Oğlunun incelemesi için ellerini uzattı. Bu vakayla ilgili teşhisi neydi ki, genç adam onu bir gülümsemeyle gizlemeyi düşündü, bu anlatıcının bunu söyleyebilmesi mümkün değil, ancak, bunlardan çok daha az katı parmakların, hissedilmesi dahi mümkün olmayan ağrıları -ancak belli eden nice parmakların- en dürüst hastalar tarafından reçetelerine yabancı yerler görmelerinin yazılmasını arzulayarak çeşitli zamanlarda tıbbi incelemeye tabi tutulmalarını istediklerini söylemeye de kendini mecbur hissediyor.

Sonuçta, aynı derecede garip görev anlayışlarına sahip bu iki tuhaf insandan birisi, müşterisinin çıkarları doğrultusunda Kaliforniya’ya gitti, diğeriyse kocasının da eğlenme fırsatı bulamaması dileğiyle evde kalmaya razı geldi.

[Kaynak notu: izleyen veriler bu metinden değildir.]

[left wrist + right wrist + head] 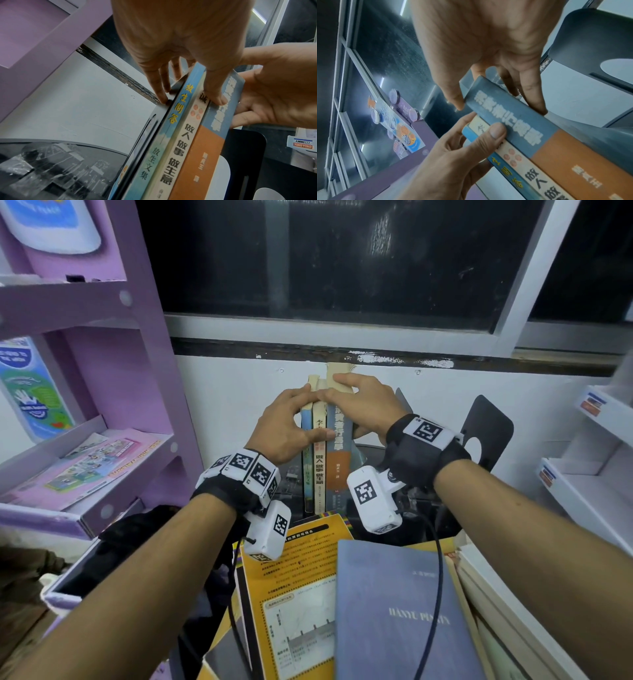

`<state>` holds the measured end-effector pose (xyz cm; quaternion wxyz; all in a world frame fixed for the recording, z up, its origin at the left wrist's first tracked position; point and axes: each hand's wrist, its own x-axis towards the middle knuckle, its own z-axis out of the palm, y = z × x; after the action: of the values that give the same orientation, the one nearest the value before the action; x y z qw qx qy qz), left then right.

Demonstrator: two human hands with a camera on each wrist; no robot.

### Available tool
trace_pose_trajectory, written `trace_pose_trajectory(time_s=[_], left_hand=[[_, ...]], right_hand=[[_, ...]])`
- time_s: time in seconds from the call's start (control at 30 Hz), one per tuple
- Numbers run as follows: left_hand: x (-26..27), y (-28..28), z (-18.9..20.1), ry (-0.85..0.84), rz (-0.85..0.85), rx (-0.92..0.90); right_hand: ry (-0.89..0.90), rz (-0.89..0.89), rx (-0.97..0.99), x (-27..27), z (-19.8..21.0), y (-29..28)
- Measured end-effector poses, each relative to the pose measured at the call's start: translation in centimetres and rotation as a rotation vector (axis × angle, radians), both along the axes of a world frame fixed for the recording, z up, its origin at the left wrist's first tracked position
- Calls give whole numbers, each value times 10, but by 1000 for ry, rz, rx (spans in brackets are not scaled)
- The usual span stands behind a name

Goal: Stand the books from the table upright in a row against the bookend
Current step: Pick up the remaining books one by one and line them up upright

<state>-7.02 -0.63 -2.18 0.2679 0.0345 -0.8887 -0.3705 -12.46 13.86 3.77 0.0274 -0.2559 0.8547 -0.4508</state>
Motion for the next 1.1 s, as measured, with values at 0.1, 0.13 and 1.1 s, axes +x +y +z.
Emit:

San Francisco’dayken karanlık bir gecede, Halpin Frayser, şehrin sahil şeridi boyunca yürümekteydi ki birden, kendisini şaşırtıp altüst eden bir oldu bittiyle denizci oldu. Aslına bakılırsa, bayıltılıp alıkonularak uzaklara yelken açan çok, ama çok ihtişamlı bir gemide çalışmaya zorlandı. Talihsizlikleri bu yolculukla da son bulmadı, çünkü gemi Güney Pasifik’te bir adada karaya oturmuş ve sağ kalanlar gezgin bir ticaret uskunası tarafından ancak altı yıl sonra bulunup San Francisco’ya geri getirilmişlerdi.

Meteliksiz de olsa Frayser, kendisine artık asırlar gibi gelen yıllar öncesindekinden daha az gururlu değildi. Yabancılardan yardım kabul etmemişti ve St. Helena kasabasının yakınlarında, aynı kazadan kurtulan bir arkadaşıyla yaşayıp evdekilerden gelecek haberi ve yardımı beklerken ava çıkıp hayallere dalmıştı.

 3. Bölüm

Rüyasında, perili ormanda karşısına çıkan hortlak, tıpkı annesi gibi görünen, ama bir o kadar da annesine benzemeyen o şey, çok korkunçtu! Yüreğinde ne sevgi ne de özlem duygusu uyandırıyordu; beraberinde büyülü bir geçmişin hoş anılarını getirmiyor, hiçbir duygusallık uyandırmıyordu. Bütün güzel duygular korku içinde boğulup gitmişlerdi. Dönüp ardına bakmadan kaçmak istedi, ama bacakları kurşun gibiydi; ayaklarını yerden kaldıramıyordu. Kolları iki yanında çaresizlik içinde sallanıyordu. Kontrolünü kaybetmediği tek şey gözleriydi ve onları da, hortlağın donuk gözlerinden ayırmaya cesaret edemiyordu. Biliyordu ki o hortlak, bedensiz bir ruh değil, perili ormanı istila eden en dehşetengiz varlıklardan biriydi; ruhsuz bir beden! Boş bakışlarında ne sevgi, ne acıma ne zekâ pırıltısı vardı ne de merhamet denilebilecek herhangi bir şeyden en ufak bir eser. Nedense hukuk argosunu garip bir biçimde hatırlayarak, ‘Temyize, yapılan başvuru sahte değildir,” diye düşündü ve bu, sankibir sigara ateşi bir mezarı ateşe vermiş gibi durumu daha da korkunç bir hale getirdi.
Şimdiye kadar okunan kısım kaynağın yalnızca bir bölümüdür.